Using hierarchical state machines is a deliberate choice throughout the rust-libp2p code base. It makes reasoning about control and data flow simple. It works well with Rust's Future model. It allows fine-grain control e.g. on the order child state machines are polled.

The above comes with downsides. It feels more verbose. The mix of control flow (loop, return, break, continue) in poll functions together with the asynchronous and thus decoupled communication via events can be very hard to understand. Both are a form of complexity that we are trading for correctness and performance which aligns with Rust's and rust-libp2p's goals.

The architecture pattern of hierarchical state machines should be used wherever possible.

Conventions for poll implementations

The poll method of a single state machine can be complex especially when that state machine itself polls many child state machines. The patterns shown below have proven useful and should be followed across the code base.
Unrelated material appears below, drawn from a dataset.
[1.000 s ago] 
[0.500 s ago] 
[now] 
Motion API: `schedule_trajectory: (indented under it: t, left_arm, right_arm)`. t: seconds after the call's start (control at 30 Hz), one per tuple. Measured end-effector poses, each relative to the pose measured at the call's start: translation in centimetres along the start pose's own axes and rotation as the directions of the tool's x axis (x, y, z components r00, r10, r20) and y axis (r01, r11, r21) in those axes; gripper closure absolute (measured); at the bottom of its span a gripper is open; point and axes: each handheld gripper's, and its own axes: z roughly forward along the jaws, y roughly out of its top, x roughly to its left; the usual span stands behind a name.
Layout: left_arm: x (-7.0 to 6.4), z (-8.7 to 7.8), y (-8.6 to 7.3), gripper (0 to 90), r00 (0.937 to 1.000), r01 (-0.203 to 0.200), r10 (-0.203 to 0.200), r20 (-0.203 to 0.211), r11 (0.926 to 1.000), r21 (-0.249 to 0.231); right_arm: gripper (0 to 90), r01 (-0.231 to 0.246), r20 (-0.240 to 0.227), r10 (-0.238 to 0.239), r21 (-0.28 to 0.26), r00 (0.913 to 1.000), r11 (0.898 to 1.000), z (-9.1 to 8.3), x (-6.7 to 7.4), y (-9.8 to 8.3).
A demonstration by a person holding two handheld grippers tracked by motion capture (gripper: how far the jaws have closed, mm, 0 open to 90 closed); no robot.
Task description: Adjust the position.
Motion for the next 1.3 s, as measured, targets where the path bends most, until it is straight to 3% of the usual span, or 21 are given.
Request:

fn poll(self: Pin<&mut Self>, cx: &mut Context<'_>) -> Poll<Self::Output>{
  loop {
    match self.child_1.poll(cx) {
      // The child made progress.
      Poll::Ready(_) => {
        // Either return an event to the parent:
        return Poll::Ready(todo!());
        // or `continue`, thus polling `child_1` again. `child_1` can potentially make more progress. Try to exhaust
        // it before moving on to the next child.
        continue
        // but NEVER move to the next child if the current child made progress. Given
        // that the current child might be able to make more progress, it did not yet
        // register the waker in order for the root task to be woken up later on. Moving
        // on to the next child might result in the larger `Future` task to stall as it
        // assumes that there is no more progress to be made.
      }

      // The child did not make progress. It has registered the waker for a
      // later wake up. Proceed with the other children.
      Poll::Pending(_) => {}
    }

    match self.child_2.poll(cx) {
      Poll::Ready(child_2_event) => {
        // Events can be dispatched from one child to the other.
        self.child_1.handle_event(child_2_event);

        // Either `continue` thus polling `child_1` again, or `return Poll::Ready` with a result to the parent.
        todo!()
      }
      Poll::Pending(_) => {}
    }

    match self.child_3.poll(cx) {
      Poll::Ready(__) => {
        // Either `continue` thus polling `child_1` again, or `return Poll::Ready` with a result to the parent.
        todo!()
      }
      Poll::Pending(_) => {}
    }

    // None of the child state machines can make any more progress. Each registered
    // the waker in order for the root `Future` task to be woken up again.
    return Poll::Pending
  }
}

Prioritize local work over new work from a remote

When handling multiple work streams, prioritize local work items over accepting new work items from a remote. Take the following state machine as an example, reading and writing from a socket, returning result to its parent:

struct SomeStateMachine {
  socket: Socket,
  events_to_return_to_parent: VecDeque<Event>,
  messages_to_send_on_socket: VecDeque<Message>,
}

impl Stream for SomeStateMachine {
  type Item = Event;

  fn poll_next(mut self: Pin<&mut Self>, cx: &mut Context<'_>) -> Poll<Option<Self::Item>> {
    loop {
      // First priority is returning local finished work.
      if let Some(event) = events_to_return_to_parent.pop_front() {
        return Poll::Ready(Some(event));
      }

      // Second priority is finishing local work, i.e. sending on the socket.
      if let Poll::Ready(()) = socket.poll_ready(cx) {
        todo!("Send messages")
        continue // Go back to the top. One might be able to send more.
      }

      // Last priority is accepting new work, i.e. reading from the socket.
      if let Poll::Ready(work_item) = socket.poll_next(cx) {
        todo!("Start work on new item")
        continue // Go back to the top. There might be more progress to be made.
      }

      // At this point in time, there is no more progress to be made. Return
      // `Pending` and be woken up later.
      return Poll::Pending;
    }
  }
}

This priotization provides:

  • Low memory footprint as local queues (here events_to_return_to_parent) stay small.
  • Low latency as accepted local work is not stuck in queues.
  • DOS defense as a remote does not control the size of the local queue, nor starves local work with its remote work.

Bound everything

The concept of unboundedness is an illusion. Use bounded mechanisms to prevent unbounded memory growth and high latencies.

Channels

When using channels (e.g. futures::channel::mpsc or std::sync::mpsc) always use the bounded variant, never use the unbounded variant. When using a bounded channel, a slow consumer eventually slows down a fast producer once the channel bound is reached, ideally granting the slow consumer more system resources e.g. CPU time, keeping queues small and thus latencies low. When using an unbounded channel a fast producer continues being a fast producer, growing the channel buffer indefinitely, increasing latency until the illusion of unboundedness breaks and the system runs out of memory.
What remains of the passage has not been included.